For years, dentistry has used transparent plastic strips for the majority of the anterior composites placed, many made of the material Mylar, which was developed by DuPont Chemical in the early 1950s. These flat, 2-dimensional strips somewhat confine the resin material and allow for the energy from a curing light to initiate the photoreaction of the composite. One of the underappreciated benefits of the Mylar material is the transference of an ultra-smooth surface to any portion of the composite touching the strip. Research for more than 4 decades has shown that composite cured against Mylar has a more highly polished surface than any diamond or carbide finishing instruments or abrasive polishing systems available.2-12 However, the ability of the operator to isolate a preparation using the straight or flat strips can be challenging in certain situations. This can lead to a less-than-desirable outcome for both the practitioner and the patient. One specific matrix (Margin Perfect Matrix, or MPM [Margin Perfect Matrix]) has combined the concept of isolating a preparation both apically and interproximally and transferring the surface smoothness of the Mylar to the final restoration. By creating a 270° wrap seal of the tooth preparation, the matrix creates subgingival areas which are smooth, eliminating the need for difficult operator shaping and finishing.
|Figure 1. Margin Perfect Matrix (MPM), from Margin Perfect Matrix, is a Mylar film, 0.002 in thick, specifically die-cut to a shape that becomes a universal matrix for all anterior and premolar restorations.|
The ability to properly isolate and seal the bonding site of a Class V preparation cannot be underestimated in its contribution to the success of a direct composite. In this article, the authors will outline a protocol using a specifically designed die-cut matrix the dentist can use to create a fixed mold, totally isolating the prepared portions of the tooth, and by syringe pressure-injection of the resin, form a “perfect” seal in the critical gingival areas being restored. As defined by the dictionary, perfect means: Having all the required or desirable elements, qualities, or characteristics; as good as it is possible to be. The technique discussed will utilize a clinical case to illustrate the attributes of having a “system” or protocol to facilitate reproducible results on a daily basis. In the following case report, the authors will present:
- A demonstration a method of subgingival matrix placement and marginal seal
- How the MPM is customized, placed, and then secured in place with a light-cured bisphenol A (Bis-GMA) resin instead of a traditional wedge system
- The use of unit-dose “injection molding” as the ideal method of composite placement.

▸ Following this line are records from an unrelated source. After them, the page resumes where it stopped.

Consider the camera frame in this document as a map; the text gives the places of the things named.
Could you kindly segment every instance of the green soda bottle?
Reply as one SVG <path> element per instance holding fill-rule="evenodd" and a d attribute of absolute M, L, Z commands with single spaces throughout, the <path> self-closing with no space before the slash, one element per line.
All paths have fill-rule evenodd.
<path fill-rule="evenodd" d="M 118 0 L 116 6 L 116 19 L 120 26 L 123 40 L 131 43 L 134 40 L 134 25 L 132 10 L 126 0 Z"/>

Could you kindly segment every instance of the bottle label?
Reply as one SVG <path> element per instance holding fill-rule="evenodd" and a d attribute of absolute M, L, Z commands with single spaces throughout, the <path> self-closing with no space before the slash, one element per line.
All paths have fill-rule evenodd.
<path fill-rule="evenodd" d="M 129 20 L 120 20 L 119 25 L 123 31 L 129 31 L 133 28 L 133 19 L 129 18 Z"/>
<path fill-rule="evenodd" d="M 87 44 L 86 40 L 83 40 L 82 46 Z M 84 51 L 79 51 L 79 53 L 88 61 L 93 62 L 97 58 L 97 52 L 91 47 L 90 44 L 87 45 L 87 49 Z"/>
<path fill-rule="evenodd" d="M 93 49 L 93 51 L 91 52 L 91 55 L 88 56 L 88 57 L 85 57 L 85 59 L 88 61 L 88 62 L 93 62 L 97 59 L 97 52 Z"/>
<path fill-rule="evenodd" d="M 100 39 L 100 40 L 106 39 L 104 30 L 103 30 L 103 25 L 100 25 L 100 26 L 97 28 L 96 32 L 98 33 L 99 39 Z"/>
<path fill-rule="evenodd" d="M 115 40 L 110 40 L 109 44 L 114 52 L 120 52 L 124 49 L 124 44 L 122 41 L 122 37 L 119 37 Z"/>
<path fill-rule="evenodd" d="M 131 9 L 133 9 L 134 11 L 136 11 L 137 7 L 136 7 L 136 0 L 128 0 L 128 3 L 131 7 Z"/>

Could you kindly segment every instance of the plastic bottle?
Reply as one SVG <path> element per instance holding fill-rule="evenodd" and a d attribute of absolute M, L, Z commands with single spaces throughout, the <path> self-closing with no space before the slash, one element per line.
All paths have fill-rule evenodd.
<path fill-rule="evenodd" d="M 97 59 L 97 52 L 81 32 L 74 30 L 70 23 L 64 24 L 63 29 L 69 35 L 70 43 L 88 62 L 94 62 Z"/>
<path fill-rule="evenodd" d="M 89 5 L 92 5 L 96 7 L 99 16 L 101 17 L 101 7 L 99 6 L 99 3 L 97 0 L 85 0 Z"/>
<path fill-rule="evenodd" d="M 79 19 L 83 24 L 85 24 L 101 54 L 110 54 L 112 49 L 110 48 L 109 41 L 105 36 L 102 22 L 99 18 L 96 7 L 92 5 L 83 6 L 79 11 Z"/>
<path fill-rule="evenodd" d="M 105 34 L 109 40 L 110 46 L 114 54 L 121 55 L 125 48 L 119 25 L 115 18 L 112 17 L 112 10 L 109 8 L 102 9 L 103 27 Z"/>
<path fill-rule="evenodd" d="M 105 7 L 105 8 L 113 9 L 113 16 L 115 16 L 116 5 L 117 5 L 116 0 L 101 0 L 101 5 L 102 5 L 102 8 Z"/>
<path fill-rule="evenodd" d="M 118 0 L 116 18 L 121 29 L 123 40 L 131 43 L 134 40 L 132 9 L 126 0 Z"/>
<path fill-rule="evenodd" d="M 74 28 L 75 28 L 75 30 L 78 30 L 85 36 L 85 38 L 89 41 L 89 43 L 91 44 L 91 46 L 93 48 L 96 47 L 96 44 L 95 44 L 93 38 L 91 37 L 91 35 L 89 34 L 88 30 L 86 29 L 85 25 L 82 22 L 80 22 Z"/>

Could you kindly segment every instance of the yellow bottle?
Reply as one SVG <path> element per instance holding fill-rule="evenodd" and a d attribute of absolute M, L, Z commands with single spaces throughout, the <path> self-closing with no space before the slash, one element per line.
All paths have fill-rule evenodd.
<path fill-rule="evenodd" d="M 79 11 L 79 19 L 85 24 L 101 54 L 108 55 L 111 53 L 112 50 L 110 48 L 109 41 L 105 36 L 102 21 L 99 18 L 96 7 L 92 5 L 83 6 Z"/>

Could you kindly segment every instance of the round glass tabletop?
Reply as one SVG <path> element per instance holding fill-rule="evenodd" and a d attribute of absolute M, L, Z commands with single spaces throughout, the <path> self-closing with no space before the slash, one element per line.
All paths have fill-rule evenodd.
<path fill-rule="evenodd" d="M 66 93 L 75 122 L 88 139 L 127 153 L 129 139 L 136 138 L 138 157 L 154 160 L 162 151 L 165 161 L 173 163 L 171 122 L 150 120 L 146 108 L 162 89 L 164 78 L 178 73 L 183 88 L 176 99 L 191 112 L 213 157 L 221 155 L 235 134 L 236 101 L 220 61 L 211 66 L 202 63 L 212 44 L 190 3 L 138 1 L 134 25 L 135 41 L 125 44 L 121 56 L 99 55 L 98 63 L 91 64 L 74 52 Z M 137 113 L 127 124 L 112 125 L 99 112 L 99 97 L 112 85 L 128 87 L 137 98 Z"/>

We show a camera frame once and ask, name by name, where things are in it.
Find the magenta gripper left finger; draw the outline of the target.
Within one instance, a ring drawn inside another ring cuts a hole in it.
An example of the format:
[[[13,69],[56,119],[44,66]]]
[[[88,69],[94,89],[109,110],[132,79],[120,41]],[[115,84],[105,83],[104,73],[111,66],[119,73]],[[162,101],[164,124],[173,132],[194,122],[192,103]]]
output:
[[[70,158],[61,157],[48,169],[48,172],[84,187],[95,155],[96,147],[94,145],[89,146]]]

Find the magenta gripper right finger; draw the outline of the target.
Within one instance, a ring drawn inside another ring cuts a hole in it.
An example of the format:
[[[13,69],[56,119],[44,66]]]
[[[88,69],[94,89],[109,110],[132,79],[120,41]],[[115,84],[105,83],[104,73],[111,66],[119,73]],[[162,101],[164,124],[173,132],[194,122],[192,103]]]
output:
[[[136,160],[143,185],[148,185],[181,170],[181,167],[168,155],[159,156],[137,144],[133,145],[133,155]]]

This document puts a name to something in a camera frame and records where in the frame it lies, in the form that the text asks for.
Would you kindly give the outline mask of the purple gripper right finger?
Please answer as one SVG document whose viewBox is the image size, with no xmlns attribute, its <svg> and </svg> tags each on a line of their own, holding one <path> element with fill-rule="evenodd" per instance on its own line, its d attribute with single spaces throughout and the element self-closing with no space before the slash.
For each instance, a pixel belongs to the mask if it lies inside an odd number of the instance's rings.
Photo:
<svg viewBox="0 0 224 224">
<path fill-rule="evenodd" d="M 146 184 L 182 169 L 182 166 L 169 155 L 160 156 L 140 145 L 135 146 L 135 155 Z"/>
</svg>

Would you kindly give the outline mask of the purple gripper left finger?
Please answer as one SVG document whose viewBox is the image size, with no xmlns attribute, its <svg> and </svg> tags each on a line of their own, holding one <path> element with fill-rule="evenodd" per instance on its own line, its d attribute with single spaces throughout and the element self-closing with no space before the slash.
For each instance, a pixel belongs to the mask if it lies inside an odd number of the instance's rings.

The patient presented with numerous demineralized cervical lesions that would best be treated using minimally invasive direct composite resin restorations.
The first step in this case was to prepare the MPM for use.
The MPM has unique landmarks to identify and become familiar with prior to use in the oral cavity (Figure 1). Following the manufacturer’s directions for use, the matrix is transformed from a 2-dimensional strip into a 3-dimensional mold that can be placed easily around the Class V preparation. As packaged, the matrix is a flat, specifically shaped die-cut system that is molded using finger pressure to form the u-shaped outline of a tooth. In addition, by rolling the interproximal points toward each other, one point at a time, you create a custom-shaped matrix which allows for a 270° wrap of the tooth. The gingival edge of the MPM will guide the matrix under the interdental papillae, forcing the matrix in the sulcus and against the tooth. The MPM is now ready to place around the prepared tooth and into the subgingival space (Figures 2 to 5).
After a local anesthetic was given, the labial carious lesion was removed from tooth No. 21 usin a 330 carbide (Brasseler USA) and an enamel bevel was placed using a 40-μm diamond (889-009-3.5F [Diatech USA]) (Figure 6).
|Figure 2. The MPM matrix, prior to shaping by rolling memory bends into it.||Figure 3. Demonstration of forming the initial u-shape tooth shaped matrix.|
|Figure 4. Rolling the interproximal points toward the long axis, which positions the MPM into the interdental space.||Figure 5. The MPM shaped and ready to place around the prepared tooth.|
|Figure 6. Incipient carious lesion was removed and an enamel bevel placed using a 40-µm diamond bur.||Figure 7. Once placed around the Class V preparation, the MPM was stabilized using an unfilled bond resin (Heliobond [Ivoclar Vivadent]) on the outside of the matrix and subsequently light cured.|
After reviewing the landmarks, the interproximal wings were passed through the contact points and the upper cervical collar was positioned into the sulcus. The matrix should engage the tooth at the base of the sulcus and seat firmly against the root surface. The clinician will notice that the sulcular gingival tissue will be “blanched” if the MPM is properly seated. While holding the matrix firmly in place, a Bis-GMA light-curable resin (Heliobond [Ivoclar Vivadent]) was applied to the outside of the matrix and onto the adjacent (dried) teeth and gingival tissues in a horseshoe pattern, then exposed to an LED light source of 1,000 mW/cm2 for 10 seconds (SmartLite Focus [DENTSPLY Caulk]). This acted as a wedge replacement and stabilized the MPM during the remaining clinical steps (Figure 7).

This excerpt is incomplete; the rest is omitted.